→ **Task requirements**: Looking at the listing beneath, work out how many lines hold "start" and report only that figure.

━━━ Data below

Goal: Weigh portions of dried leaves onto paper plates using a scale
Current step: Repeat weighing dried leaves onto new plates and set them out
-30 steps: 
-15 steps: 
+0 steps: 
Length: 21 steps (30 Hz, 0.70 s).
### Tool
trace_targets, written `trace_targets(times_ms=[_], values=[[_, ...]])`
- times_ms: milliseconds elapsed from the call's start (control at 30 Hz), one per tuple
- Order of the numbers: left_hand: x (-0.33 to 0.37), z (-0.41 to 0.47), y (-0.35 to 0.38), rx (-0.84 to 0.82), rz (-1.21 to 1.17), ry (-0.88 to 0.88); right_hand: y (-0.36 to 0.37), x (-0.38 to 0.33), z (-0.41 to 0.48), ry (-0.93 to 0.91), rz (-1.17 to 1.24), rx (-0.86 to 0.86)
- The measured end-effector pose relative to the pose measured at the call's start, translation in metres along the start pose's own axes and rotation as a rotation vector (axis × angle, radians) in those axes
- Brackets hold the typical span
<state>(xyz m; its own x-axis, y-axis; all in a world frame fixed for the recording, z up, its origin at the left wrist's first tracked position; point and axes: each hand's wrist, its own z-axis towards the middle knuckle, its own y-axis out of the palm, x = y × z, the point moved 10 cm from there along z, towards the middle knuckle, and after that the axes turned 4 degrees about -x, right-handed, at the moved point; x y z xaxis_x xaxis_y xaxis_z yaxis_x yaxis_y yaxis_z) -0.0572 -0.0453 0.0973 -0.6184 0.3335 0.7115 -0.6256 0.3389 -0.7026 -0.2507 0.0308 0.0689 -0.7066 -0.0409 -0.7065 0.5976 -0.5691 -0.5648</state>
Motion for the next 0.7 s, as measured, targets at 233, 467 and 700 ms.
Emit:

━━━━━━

→ **Solution to the problem**: 2